Re: proposed change for async vbuffer heads

Benjamin C R LaHaise (blah@dot.superaje.com)
Wed, 27 Aug 1997 00:12:37 +0000 ( )


On Tue, 26 Aug 1997, Theodore Y. Ts'o wrote:
...
> If we can allow the page cache to handle 64 bit offsets even on the
> i386, then there's a very simple solution. We simply access all of the
> meta-data information (the superblocks, inode table, indirect block
> pointers, etc.) via the page cache with the entire block device as the
> blocking store. (i.e., what happens if you open /dev/hda1 directly and
> go through the page cache).

This is by far the right way to go if it weren't for one can of worms:
aliasing. If an indirect block were accessed via the device's inode (say
it's a 1024 byte block) and is immediately followed by a block of some
file's data, writing to the indirect block would cause the dirty 'page'
to be flushed, overwriting any update made to the file.

One possibility is that we could allow for page cache pages to not be
entirely 'present' for device inode pages by having either a max-valid
offset or perhaps a bitmap of 512 byte (or less) chunks - valid and dirty.
This isn't 100% efficient, but if we only do it for the superblock and as
little meta-data as possible I think the couple of k lost would be ok.

Alternatively, the page cache could be extended to deal with aliasing, and
it should be, but... how to do without getting a performance hit and/or
ruining the simplicity of the page cache? Think think think... Hmm: in
99% of cases there will be no alias to worry about. How about moving
the page cache tag for a page out of struct page so we end up with
something like:

struct page_cache_entry {
struct inode *inode;
loff_t offset; /* -ve for per-inode meta data */
unsigned size; /* normally PAGE_SIZE */
char *data; /* normally page aligned */
struct page_cache_entry *next_in_hash;
struct page_cache_entry *next_in_inode;
struct page_cache_entry *next_in_backing_store; /* on backing_store_list */
struct page_cache_entry *backing_store_list; /* not for device inodes */
};

The page cache would be managed pretty much as it is currently, but upon
loading additional page_cache_entries would be added with the device's
inode and offset (coalescing of course). This entry becomes the 'backing
store' that is pointed to.

A filesystem's write routine will become much simpler - simply flush the
page through the backing_store entries. Since we want to do everything
through the page cache, to make life easier on filesystems a vfs op
called expand could be created, plus an option to bmap to force
allocation of blocks... that way a generic_writepage could be shared
amongst filesystems.

Unfortunately this adds one additional entry per page for normal files
(is that significant?). This ends up being a pruned down buffer_head
type tag with the page cache functionality. Reaping would still occur
via the page_map mechanism (a page would have a pointer to the
page_cache_entry with the inode that loaded it).
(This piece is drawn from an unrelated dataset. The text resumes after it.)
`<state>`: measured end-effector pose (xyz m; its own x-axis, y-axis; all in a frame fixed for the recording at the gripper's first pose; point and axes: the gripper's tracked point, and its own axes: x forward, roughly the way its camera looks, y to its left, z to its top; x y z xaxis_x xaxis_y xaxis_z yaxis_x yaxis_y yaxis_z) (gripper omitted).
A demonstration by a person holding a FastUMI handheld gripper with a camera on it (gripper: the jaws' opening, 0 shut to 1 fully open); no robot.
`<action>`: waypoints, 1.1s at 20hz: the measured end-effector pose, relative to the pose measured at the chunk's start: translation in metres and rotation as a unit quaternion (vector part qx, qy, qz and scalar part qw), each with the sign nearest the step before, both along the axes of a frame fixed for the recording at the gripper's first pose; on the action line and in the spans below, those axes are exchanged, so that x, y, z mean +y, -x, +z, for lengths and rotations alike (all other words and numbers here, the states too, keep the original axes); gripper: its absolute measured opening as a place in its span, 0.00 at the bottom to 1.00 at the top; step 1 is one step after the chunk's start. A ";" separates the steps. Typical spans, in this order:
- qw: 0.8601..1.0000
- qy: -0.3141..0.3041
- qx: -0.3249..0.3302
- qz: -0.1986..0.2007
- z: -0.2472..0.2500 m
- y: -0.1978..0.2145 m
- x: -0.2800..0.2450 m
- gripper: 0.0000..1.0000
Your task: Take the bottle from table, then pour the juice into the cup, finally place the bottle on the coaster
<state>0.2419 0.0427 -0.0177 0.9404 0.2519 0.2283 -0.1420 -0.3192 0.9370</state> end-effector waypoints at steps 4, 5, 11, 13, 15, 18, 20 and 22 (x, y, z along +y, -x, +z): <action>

Hmm: partition devices should merely translate the offset and return
/dev/hda's inode. Furthermore, by using inodes for filesystem level
io we'd eliminate the need for the loop device (and suddenly it'd work
over nfs ;).

...
As for indirect blocks, negative offsets look like the way to go. That
way there isn't as much of a chance for hash table collisions (having
lots of meta-data pages tied to a device's inode might trigger this).

> The reason why we need to handle 64-bit offsets in the page cache is to
> support filesystems greater than 4GB, which do exist today.

Definately. With all the talk about 64bit file apis the remaining parts
of the vfs/mm should be tweaked before 2.2.

>
> - Ted
>
> P.S. The other thing we need to fix about the VM system is that today,
> if three processes have a shared map, and it is dirtied by the three
> processes, the pages in that VM mapping apparently get written out three
> times, because the dirty bit is per process instead of per-page. This
> can be severely non-optimal for certain performance critical
> applications that have this access/modification pattern.

Per-page dirty bits and pte lists along the lines of what either Mark or
myself are doing will solve this issue nicely. (I've just been too busy
lately to get on with these interesting developements now that I have
the basic pte lists working.)

-ben